State lawmakers want to require large houses of worship, movie theaters, and sports venues in New Jersey to set up emergency plans with local law enforcement and other first responders in the event of a mass shooting.
Legislation that would require plans to get people to safety and show a layout the facilities had bipartisan support, and no dissenting votes, in the state Senate on Thursday. The bill (S721) passed 35-0.
“Unfortunately it’s important because of the time that we live in,” said state Sen. Richard Codey, D-Essex, one of the bill’s prime sponsors. “I grew up in an era when the Catholic Church was always open. That time has passed.”
The required plans would apply to places of worship capable of seating more than 500 people, movie theaters with more than 1,000 seats, sports and entertainment facilities with seating of more than 5,000 people, according to the bill.
But it’s probably something all houses of worship and private businesses should do, said state Sen. Joseph Cryan, the other prime sponsor.
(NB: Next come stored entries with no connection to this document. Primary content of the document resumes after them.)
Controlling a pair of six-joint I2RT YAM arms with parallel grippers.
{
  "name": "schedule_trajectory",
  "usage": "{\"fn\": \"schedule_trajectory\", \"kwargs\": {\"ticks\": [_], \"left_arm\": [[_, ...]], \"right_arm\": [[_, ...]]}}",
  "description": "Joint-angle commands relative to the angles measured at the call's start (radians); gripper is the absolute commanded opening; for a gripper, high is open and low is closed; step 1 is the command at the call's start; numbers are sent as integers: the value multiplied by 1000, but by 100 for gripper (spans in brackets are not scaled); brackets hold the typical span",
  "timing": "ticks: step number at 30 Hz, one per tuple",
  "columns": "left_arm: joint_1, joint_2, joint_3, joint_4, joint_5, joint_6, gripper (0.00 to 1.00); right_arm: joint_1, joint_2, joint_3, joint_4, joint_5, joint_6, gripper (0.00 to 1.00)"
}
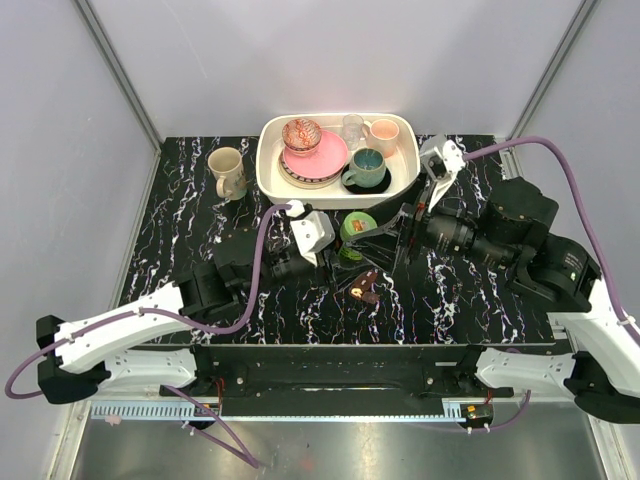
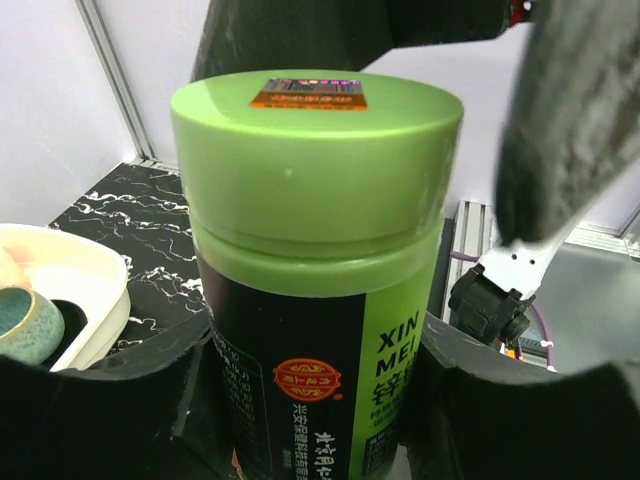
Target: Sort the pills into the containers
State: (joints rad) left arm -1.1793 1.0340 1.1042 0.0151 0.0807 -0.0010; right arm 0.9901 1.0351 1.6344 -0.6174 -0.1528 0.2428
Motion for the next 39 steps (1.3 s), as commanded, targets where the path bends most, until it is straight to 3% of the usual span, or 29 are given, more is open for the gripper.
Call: {"fn": "schedule_trajectory", "kwargs": {"ticks": [1, 5, 12, 14, 16, 19, 24, 25, 27, 29, 30, 31, 33, 35, 36, 39], "left_arm": [[-3, 6, 65, 49, 24, 18, 0], [-3, 12, 77, 42, 14, 19, 0], [-3, 24, 85, 31, 2, 24, 0], [-3, 24, 85, 31, -9, 24, 0], [-3, 26, 86, 25, -33, 24, 0], [-3, 26, 85, 20, -58, 25, 0], [-3, 31, 85, 20, -76, 27, 1], [-3, 31, 86, 23, -73, 27, 1], [-3, 34, 86, 22, -70, 25, 1], [-3, 40, 86, 22, -67, 22, 3], [-3, 41, 85, 22, -67, 18, 7], [-3, 43, 83, 20, -71, 13, 25], [-3, 40, 74, 20, -76, 4, 48], [-3, 23, 43, 14, -140, -25, 76], [-3, 14, 23, 14, -188, -46, 99], [-2, -31, -62, 5, -304, -92, 99]], "right_arm": [[2, 17, 22, -28, -73, -10, 74], [4, 39, 42, -103, -48, -19, 64], [2, 71, 61, -180, -2, -40, 54], [4, 77, 62, -200, -1, -45, 54], [2, 82, 70, -212, -5, -51, 62], [2, 83, 74, -237, -10, -65, 67], [2, 79, 70, -263, -7, -76, 67], [2, 79, 67, -266, -4, -77, 64], [4, 77, 59, -263, 5, -77, 50], [2, 74, 53, -254, 15, -79, 29], [1, 69, 42, -249, 34, -76, 23], [2, 66, 35, -239, 53, -74, 18], [4, 59, 15, -232, 144, -50, 9], [2, 57, 2, -232, 234, -18, 0], [2, 57, -19, -232, 310, -13, 0], [-5, 75, -74, -234, 465, -11, 0]]}}
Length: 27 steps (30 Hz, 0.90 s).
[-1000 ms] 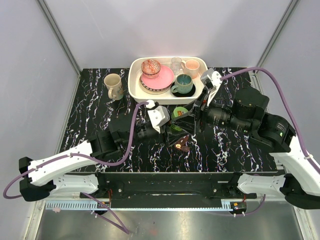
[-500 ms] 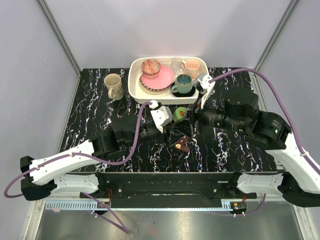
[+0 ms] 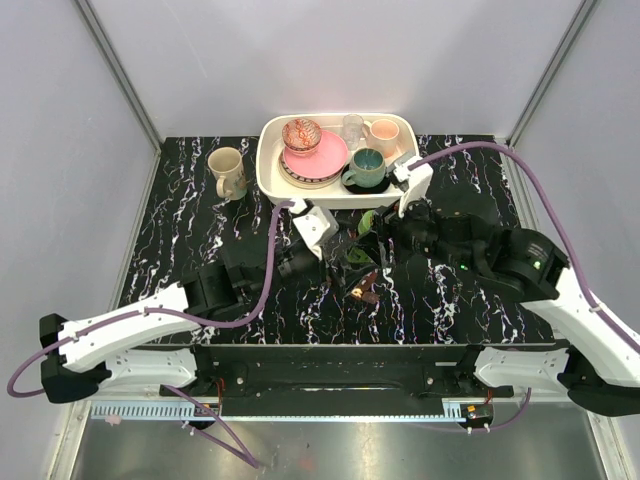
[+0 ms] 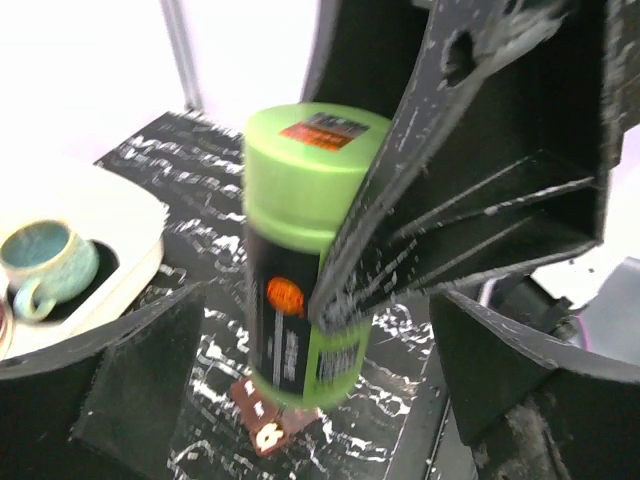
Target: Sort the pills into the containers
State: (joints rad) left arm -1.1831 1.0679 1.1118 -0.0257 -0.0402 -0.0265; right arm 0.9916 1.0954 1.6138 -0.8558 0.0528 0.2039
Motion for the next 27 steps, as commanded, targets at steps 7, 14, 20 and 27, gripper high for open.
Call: {"fn": "schedule_trajectory", "kwargs": {"ticks": [7, 14, 20, 27], "left_arm": [[7, -141, -225, -69, -351, -216, 99], [8, -195, -331, -54, -331, -320, 99], [8, -194, -339, -65, -310, -329, 99], [8, -198, -359, -53, -302, -339, 99]], "right_arm": [[-244, 49, -280, 166, 329, 57, 0], [-418, 95, -575, 527, 390, 115, 0], [-444, 156, -753, 825, 492, 86, 0], [-447, 262, -887, 1076, 585, 91, 0]]}}
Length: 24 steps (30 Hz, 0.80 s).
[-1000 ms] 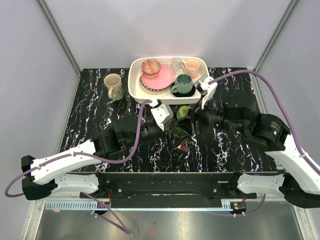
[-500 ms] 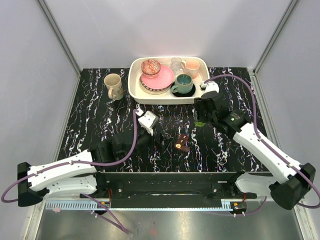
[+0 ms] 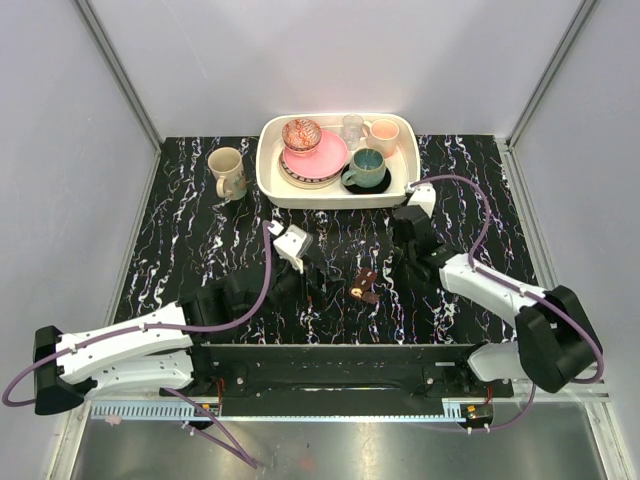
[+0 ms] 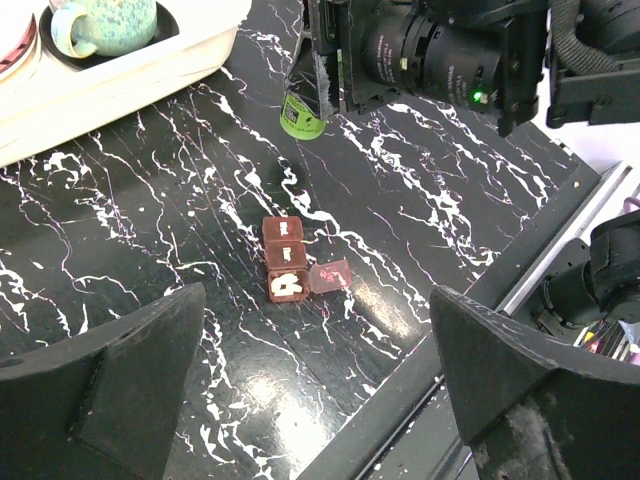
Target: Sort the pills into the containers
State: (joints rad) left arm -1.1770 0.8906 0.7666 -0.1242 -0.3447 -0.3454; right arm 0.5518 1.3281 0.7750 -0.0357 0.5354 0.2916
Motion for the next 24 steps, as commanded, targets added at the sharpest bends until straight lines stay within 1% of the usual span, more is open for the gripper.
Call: {"fn": "schedule_trajectory", "kwargs": {"ticks": [1, 6, 9, 10, 11, 13, 14, 15, 17, 18, 22, 24], "left_arm": [[2, -24, -16, 46, 4, -23, 99], [2, -35, -32, 46, 12, -29, 99], [2, -45, -42, 43, 7, -32, 99], [2, -48, -47, 43, 4, -33, 99], [2, -53, -49, 44, 4, -38, 99], [2, -58, -59, 49, 1, -38, 99], [2, -58, -62, 52, 1, -41, 99], [2, -58, -66, 55, 3, -44, 99], [2, -51, -70, 60, 3, -46, 99], [2, -48, -70, 61, 4, -47, 99], [2, -30, -70, 64, 10, -49, 99], [2, -25, -69, 70, 10, -49, 99]], "right_arm": [[-9, 42, -55, 291, 112, 4, 0], [-9, 141, -54, 312, 140, 11, 0], [-9, 164, -65, 316, 133, 37, 0], [-9, 167, -71, 319, 130, 49, 2], [-9, 168, -89, 324, 124, 53, 13], [-9, 166, -106, 333, 118, 66, 25], [-9, 158, -118, 333, 112, 70, 36], [-9, 155, -126, 333, 109, 72, 43], [-9, 143, -141, 335, 98, 72, 51], [-9, 138, -146, 332, 97, 70, 59], [-9, 102, -154, 303, 83, 57, 70], [-9, 66, -146, 271, 75, 44, 78]]}}
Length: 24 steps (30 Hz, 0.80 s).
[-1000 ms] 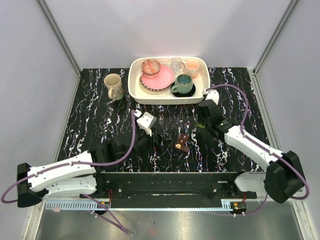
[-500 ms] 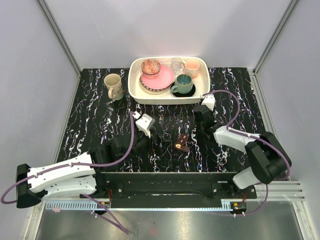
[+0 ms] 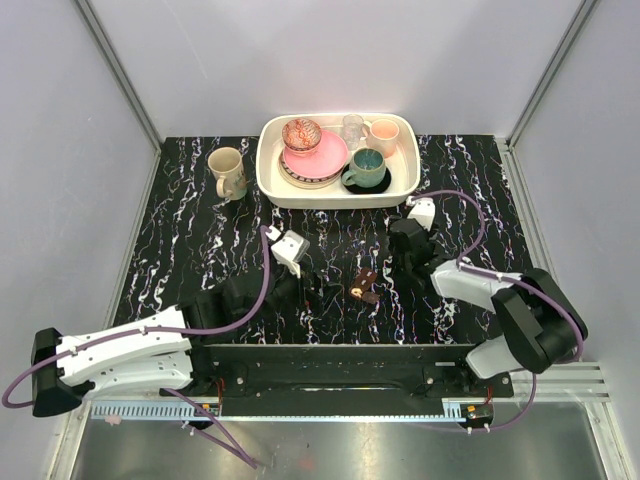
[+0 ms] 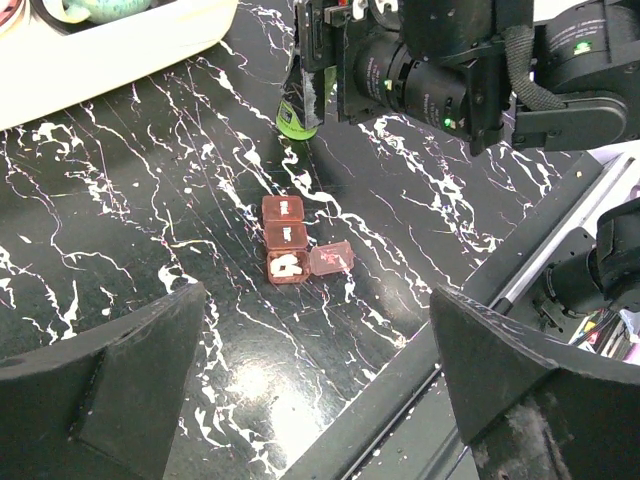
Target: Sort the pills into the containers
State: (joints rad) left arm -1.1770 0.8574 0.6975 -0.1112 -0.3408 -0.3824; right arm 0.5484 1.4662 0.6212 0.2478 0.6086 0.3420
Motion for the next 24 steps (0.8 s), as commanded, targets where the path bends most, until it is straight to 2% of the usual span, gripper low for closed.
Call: {"fn": "schedule_trajectory", "kwargs": {"ticks": [1, 7, 9, 10, 11, 14, 18, 20, 21, 23, 24], "left_arm": [[2, 8, 0, 58, 6, -15, 99], [8, 19, 7, 58, -7, -35, 99], [51, 41, 25, 21, 19, -62, 99], [74, 52, 31, 7, 41, -87, 99], [120, 63, 33, -7, 83, -95, 99], [181, 69, -6, 42, 118, -122, 99], [237, 69, -27, 62, 138, -142, 99], [241, 69, -15, 42, 132, -139, 99], [241, 68, -13, 36, 132, -138, 99], [241, 65, -23, 31, 134, -142, 99], [241, 60, -27, 31, 134, -144, 99]], "right_arm": [[-5, -87, 18, -25, -9, -14, 80], [-5, -251, 104, -169, -41, -57, 87], [-5, -309, 132, -235, -81, -87, 82], [-1, -325, 185, -287, -117, -90, 75], [4, -340, 224, -391, -122, -83, 73], [51, -334, 363, -560, -142, -66, 67], [139, -311, 429, -675, -156, -39, 62], [140, -291, 433, -746, -216, -3, 54], [140, -290, 420, -752, -240, 20, 37], [140, -297, 355, -745, -288, 35, 22], [142, -299, 310, -742, -294, 63, 11]]}}
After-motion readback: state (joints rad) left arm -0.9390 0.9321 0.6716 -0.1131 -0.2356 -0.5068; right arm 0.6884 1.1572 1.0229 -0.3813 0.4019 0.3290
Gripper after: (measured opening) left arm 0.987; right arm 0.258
“When law enforcement needs to respond they have … they need to respond with the best laid out approach,” Cryan, D-Union, said.
Cryan, a former sheriff, said he proactively approached religious leaders to educate them on how they should react in the case of an active shooter given that church, mosque, or synagogue’s layout. It’s also good for law enforcement to know what those buildings look like on the inside, he said.
According to the bill, the emergency plan must include a copy of the building plans or building layout that shows all access doors and routes.
It still needs to be passed in the Assembly before Gov. Phil Murphy could decide whether to sign it into law.
The legislation comes on the heels of repeated mass shootings across the nation, including when an 18-year-old gunman killed 19 children and two adults at Robb Elementary School on May 24 in the deadliest school shooting in nearly a decade in Uvalde, Texas; and when a white man killed 10 people in Buffalo, New York, at a supermarket in a predominantly Black neighborhood.
Murphy, a Democrat, called for tighter gun reforms in New Jersey after the shootings.
The Democratic-controlled state Legislature has been somewhat reluctant to act on those measures, which include the ability to sue firearm manufacturers, raise the age to purchase a firearm to 21, and require that ammunition and firearms be stored in separate and secure places.
But lawmakers appear poised to meet the governor halfway on some of his suggested reforms, sources recently told NJ Advance Media.
The Assembly Judiciary Committee plans to discuss some of the gun bills on Wednesday. But it’s still unclear which measures the Senate would support.
Senate President Nicholas Scutari, D-Union, said Thursday lawmakers are still “evaluating” the proposals.
“We’re looking at them bill by bill, making sure we bring common-sense gun solutions to the people of New Jersey to ensure the bills that we pass could have an impact on gun violence,” Scutari said. “That’s what we want to see. Not just bills to pass bills. But bills that are focused on a specific issue that could actually solve issues in our society.”